Can We Estimate The Inflation Risk Premium?

(NOTE: This article is an unedited first draft of a section of my upcoming book on inflation breakeven analysis.)

This section article continues the discussion in the previous section [in the book], focussing on our ability to calculate the inflation risk premium. The tendency among central bank and academic researchers is to focus on the answers provided by affine term structure models. I am highly skeptical about that approach, and prefer the simpler approach of analysing historical returns data. The problem with historical data analysis is the limited volume of inflation-linked returns data.

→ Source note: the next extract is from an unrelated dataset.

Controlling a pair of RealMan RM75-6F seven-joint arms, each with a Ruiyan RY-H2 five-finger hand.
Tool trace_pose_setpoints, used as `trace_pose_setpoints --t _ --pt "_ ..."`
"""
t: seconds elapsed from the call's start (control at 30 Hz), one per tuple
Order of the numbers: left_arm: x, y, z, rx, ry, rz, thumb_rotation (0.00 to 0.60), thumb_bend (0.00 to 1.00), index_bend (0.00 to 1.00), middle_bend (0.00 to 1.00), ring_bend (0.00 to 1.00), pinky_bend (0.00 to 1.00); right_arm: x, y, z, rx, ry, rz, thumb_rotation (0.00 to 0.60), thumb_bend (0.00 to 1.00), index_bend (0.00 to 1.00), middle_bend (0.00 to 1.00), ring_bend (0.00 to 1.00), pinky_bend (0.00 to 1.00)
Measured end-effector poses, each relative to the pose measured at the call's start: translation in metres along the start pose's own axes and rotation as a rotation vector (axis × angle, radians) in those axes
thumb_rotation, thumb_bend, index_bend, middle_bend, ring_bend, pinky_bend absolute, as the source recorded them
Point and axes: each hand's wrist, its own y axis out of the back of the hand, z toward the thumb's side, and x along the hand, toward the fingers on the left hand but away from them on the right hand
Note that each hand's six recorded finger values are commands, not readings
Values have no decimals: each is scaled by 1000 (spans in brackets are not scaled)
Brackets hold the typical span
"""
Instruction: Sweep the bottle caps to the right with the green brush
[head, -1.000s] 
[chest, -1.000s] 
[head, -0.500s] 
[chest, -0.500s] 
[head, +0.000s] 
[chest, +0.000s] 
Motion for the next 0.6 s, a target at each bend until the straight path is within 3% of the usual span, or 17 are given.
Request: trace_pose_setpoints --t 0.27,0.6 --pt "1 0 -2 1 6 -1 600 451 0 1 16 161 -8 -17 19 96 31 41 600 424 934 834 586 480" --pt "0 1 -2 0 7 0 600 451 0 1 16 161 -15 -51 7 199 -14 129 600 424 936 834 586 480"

(Comments: I have largely rewritten an earlier article that was meant to be used as a section of the breakeven inflation book. As a result, some text near the end may be familiar to regular readers. I am not hugely satisfied with my discussion of affine term structure models herein. Once again, I am avoiding discussing the mathematics. The book is meant to be more advanced, and it would be appropriate to delve into the mathematics. However, I would largely end up where I am here: the inclusion of consensus forecasts into the curve fitting algorithm is dubious. I do not see any point in paying thousands of dollars for consensus forecast data just so that I can replicate an algorithm that I have zero confidence in. I am currently going through my first draft, and getting it ready for publication. This section was the only section of content that I was unsure about. I have just started this pass of work; I hope to wrap it up within a couple of weeks. I will see then whether it is ready for publication.)

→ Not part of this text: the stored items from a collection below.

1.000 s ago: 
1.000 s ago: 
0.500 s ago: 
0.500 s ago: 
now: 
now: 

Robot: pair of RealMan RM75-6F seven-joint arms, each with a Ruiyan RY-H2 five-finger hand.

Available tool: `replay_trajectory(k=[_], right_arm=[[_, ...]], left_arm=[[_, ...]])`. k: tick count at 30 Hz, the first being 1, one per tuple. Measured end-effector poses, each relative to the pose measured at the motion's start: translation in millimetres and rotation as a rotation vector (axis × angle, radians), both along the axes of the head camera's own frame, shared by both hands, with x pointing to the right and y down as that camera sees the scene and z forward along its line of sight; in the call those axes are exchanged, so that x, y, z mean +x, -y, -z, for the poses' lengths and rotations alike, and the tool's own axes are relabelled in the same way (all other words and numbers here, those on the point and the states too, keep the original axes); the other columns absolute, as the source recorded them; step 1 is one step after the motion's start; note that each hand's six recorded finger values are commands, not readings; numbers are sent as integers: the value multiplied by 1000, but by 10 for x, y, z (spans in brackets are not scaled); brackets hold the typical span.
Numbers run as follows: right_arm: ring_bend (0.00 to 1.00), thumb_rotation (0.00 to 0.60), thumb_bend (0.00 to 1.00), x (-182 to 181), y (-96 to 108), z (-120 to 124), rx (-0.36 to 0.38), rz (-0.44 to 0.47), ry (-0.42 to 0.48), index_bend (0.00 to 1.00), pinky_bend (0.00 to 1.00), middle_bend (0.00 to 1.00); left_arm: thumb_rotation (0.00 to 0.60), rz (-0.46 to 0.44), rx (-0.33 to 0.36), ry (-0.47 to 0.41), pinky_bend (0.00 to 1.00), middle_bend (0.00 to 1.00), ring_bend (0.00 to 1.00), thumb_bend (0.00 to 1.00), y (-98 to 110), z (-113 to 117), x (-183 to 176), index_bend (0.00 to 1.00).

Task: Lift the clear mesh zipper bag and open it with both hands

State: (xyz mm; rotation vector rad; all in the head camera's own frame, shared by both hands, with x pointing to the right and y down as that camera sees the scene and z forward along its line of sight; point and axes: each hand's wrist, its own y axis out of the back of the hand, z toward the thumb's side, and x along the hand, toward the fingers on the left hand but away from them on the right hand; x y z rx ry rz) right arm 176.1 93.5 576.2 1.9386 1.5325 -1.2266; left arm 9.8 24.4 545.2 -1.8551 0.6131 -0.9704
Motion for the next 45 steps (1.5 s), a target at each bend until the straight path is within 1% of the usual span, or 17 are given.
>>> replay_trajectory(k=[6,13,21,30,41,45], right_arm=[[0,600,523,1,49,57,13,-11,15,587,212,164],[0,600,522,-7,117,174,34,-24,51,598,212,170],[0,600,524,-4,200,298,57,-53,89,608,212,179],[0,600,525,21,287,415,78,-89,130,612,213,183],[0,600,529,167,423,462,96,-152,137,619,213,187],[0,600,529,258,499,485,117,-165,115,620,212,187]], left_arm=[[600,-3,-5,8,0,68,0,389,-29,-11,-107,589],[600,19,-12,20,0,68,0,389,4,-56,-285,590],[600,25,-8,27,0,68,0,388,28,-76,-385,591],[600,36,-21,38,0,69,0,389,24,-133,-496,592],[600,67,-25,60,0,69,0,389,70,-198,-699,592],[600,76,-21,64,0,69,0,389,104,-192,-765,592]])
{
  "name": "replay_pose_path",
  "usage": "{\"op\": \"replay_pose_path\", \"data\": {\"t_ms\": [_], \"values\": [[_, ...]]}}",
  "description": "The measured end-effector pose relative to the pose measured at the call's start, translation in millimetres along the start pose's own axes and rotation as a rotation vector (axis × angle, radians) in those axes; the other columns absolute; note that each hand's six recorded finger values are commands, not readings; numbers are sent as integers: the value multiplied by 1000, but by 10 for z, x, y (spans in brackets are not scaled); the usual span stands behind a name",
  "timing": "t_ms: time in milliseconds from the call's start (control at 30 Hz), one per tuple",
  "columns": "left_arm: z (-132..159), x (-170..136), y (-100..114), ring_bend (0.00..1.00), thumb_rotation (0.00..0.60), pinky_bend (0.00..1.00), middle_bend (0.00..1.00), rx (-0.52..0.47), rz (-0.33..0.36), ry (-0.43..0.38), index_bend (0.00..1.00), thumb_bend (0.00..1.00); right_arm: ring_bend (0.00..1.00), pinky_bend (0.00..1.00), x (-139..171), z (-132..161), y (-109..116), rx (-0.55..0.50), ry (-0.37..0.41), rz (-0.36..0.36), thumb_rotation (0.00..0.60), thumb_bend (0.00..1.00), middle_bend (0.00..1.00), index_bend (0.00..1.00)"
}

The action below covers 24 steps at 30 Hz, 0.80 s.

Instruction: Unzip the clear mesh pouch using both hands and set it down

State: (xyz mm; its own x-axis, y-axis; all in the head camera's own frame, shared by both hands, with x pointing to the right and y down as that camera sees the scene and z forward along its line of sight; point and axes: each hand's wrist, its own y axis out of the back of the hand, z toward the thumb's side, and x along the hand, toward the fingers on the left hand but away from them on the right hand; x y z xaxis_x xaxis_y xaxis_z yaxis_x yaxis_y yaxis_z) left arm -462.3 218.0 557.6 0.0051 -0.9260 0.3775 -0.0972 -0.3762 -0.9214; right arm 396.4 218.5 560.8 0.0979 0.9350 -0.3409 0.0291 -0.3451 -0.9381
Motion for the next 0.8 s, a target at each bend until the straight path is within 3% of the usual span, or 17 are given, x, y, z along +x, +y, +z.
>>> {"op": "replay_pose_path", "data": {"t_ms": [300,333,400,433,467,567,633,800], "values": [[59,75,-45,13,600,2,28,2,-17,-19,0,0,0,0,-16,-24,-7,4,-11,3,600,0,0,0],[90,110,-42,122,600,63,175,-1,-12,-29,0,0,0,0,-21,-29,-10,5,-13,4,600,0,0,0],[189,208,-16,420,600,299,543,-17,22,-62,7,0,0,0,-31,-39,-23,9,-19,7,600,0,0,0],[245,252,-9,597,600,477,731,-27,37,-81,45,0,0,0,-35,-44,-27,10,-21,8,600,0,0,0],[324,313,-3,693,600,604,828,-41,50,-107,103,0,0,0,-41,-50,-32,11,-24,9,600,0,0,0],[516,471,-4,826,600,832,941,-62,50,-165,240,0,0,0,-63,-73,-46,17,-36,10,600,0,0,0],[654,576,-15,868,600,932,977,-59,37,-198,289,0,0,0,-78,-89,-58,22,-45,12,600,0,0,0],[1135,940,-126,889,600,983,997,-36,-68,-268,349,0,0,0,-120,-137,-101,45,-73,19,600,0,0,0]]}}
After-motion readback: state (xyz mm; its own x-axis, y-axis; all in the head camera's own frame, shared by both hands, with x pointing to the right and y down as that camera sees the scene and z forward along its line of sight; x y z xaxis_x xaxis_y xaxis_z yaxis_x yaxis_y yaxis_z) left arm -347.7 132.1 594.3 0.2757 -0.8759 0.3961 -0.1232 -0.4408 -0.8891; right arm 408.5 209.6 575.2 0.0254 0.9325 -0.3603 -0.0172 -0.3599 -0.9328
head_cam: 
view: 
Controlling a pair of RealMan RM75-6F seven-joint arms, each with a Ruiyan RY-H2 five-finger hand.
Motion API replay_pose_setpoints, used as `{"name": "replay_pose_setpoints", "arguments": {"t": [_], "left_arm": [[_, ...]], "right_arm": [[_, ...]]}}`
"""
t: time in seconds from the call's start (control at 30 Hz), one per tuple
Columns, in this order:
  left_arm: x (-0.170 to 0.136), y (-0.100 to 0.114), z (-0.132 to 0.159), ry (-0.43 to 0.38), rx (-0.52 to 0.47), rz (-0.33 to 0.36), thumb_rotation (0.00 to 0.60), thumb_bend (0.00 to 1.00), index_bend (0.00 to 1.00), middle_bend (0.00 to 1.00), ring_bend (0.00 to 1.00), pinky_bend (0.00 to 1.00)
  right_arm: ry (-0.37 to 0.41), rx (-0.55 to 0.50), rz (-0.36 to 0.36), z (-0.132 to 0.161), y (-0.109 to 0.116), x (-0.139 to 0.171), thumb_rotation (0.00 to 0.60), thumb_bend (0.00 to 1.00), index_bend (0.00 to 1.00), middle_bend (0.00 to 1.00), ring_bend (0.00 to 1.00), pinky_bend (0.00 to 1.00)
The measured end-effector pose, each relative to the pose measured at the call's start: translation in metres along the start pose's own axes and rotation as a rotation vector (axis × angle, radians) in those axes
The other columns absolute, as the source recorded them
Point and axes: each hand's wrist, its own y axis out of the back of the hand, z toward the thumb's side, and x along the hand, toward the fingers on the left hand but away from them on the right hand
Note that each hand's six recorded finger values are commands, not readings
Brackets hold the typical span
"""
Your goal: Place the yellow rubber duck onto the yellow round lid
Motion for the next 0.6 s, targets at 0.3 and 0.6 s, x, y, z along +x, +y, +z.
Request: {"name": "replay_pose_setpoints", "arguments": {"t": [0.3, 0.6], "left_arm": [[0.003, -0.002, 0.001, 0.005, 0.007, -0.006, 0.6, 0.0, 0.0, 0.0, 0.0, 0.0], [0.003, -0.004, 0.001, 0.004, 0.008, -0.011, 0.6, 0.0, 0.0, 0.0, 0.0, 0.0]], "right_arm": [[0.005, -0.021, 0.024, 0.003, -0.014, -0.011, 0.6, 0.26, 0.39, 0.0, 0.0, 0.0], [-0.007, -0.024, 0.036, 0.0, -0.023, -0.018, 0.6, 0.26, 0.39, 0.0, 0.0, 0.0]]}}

For the affine term structure approach, one of the issues is that academic and central bank researchers are continuously churning out papers. The class of models is wide, and offers plenty of opportunities for adding to the publication count. I will briefly discuss the paper “Estimating Inflation Expectations with a Limited Number of Inflation-Linked Bonds” by Richard Finlay and Sebastian Wende.  (URL: https://www.rba.gov.au/publications/rdp/2011/pdf/rdp2011-01.pdf)  I believe that this paper is indicative of the relevant portion of the literature for this discussion, and is interesting in that it discusses the issues of fitting against a limited number of bonds.

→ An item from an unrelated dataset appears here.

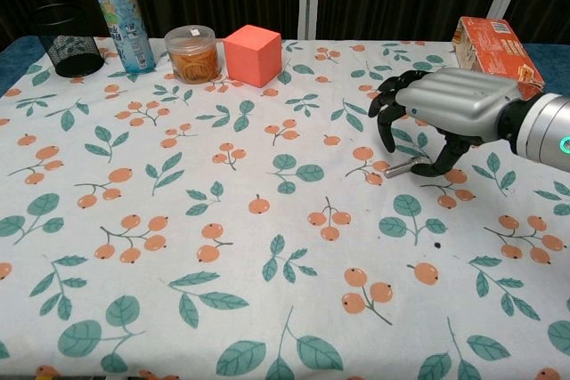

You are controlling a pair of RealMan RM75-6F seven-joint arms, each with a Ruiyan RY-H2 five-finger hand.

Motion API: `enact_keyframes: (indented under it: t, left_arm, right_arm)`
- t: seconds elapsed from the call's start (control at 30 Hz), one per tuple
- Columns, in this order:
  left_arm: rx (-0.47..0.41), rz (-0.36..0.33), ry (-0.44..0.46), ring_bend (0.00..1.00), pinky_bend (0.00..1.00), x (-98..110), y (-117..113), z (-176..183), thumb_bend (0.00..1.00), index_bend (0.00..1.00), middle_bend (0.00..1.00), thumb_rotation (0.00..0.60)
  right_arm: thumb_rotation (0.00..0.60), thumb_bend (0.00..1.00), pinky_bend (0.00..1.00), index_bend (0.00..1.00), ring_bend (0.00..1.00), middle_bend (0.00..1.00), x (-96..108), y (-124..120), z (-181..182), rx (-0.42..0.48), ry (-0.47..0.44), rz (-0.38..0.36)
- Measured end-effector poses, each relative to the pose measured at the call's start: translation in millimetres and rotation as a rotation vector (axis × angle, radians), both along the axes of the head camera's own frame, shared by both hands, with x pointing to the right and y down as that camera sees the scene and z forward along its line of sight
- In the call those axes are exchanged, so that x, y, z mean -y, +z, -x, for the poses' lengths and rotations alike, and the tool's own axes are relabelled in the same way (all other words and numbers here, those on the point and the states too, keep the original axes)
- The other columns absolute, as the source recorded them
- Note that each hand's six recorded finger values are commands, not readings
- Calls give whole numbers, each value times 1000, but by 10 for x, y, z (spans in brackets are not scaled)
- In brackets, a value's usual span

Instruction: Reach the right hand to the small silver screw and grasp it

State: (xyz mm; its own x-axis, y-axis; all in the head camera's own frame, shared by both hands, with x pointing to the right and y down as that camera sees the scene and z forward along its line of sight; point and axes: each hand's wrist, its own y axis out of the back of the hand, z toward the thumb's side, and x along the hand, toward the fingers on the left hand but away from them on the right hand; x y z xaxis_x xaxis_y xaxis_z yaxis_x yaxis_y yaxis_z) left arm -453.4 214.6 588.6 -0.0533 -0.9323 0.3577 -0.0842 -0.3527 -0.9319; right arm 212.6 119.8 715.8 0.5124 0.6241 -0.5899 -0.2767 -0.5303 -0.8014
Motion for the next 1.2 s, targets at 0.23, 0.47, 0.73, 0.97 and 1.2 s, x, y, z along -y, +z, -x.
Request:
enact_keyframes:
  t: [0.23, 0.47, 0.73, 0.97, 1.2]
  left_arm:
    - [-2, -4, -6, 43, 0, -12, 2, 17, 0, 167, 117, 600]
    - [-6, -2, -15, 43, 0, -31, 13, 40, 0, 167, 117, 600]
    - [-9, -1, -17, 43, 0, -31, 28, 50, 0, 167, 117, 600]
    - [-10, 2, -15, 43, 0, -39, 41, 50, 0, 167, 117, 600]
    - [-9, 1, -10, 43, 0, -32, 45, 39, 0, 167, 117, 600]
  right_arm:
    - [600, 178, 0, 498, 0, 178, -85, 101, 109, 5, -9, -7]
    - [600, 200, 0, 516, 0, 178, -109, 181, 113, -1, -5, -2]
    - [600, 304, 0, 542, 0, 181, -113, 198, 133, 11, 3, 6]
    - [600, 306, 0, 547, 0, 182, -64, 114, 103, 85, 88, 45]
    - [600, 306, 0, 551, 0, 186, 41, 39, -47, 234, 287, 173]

In an affine term structure model, we are attempting to characterise a yield (or inflation) curve as a the evolution of a stochastic discount factor (SDF). In this case, SDF is approximated by a function of the instantaneous inflation rate and a market price of risk (term premium) terms. Both of these terms are assumed to be modelled by three latent factors. They then calibrate observed inflation-linked bond prices against what is implied by those stochastic factors, and a nominal discount curve. (The nominal discount curve is a separate fitting exercise.)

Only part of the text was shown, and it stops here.